Problem to solve
The "(137, 149): 2.75" line through the end of the listing below is what to set down, word for word, and nothing else.

"""

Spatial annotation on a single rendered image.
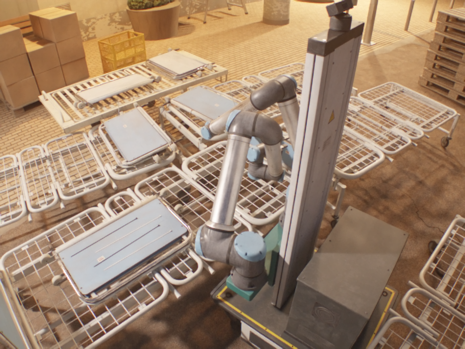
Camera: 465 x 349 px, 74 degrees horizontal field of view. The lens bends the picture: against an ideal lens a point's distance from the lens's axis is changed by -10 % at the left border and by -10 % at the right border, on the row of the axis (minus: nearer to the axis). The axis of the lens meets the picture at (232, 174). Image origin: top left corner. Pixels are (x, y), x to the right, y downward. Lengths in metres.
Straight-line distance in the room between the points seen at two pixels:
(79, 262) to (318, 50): 1.62
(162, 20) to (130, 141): 4.47
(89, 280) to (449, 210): 3.00
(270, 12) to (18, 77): 5.35
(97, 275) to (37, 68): 3.60
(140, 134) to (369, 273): 2.07
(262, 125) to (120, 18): 6.73
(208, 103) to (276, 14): 5.03
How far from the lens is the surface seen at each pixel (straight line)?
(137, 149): 2.75
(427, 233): 3.18
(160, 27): 7.09
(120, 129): 3.06
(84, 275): 1.99
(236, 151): 1.62
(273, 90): 1.77
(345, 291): 1.52
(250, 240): 1.62
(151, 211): 2.17
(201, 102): 3.33
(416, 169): 3.85
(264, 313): 2.00
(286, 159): 2.54
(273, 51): 6.43
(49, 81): 5.19
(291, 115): 1.88
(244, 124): 1.63
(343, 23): 1.16
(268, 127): 1.62
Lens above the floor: 2.08
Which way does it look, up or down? 39 degrees down
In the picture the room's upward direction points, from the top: straight up

"""

Exercise result
(137, 149): 2.75
(427, 233): 3.18
(160, 27): 7.09
(120, 129): 3.06
(84, 275): 1.99
(236, 151): 1.62
(273, 90): 1.77
(345, 291): 1.52
(250, 240): 1.62
(151, 211): 2.17
(201, 102): 3.33
(416, 169): 3.85
(264, 313): 2.00
(286, 159): 2.54
(273, 51): 6.43
(49, 81): 5.19
(291, 115): 1.88
(244, 124): 1.63
(343, 23): 1.16
(268, 127): 1.62
Lens above the floor: 2.08
Which way does it look, up or down? 39 degrees down
In the picture the room's upward direction points, from the top: straight up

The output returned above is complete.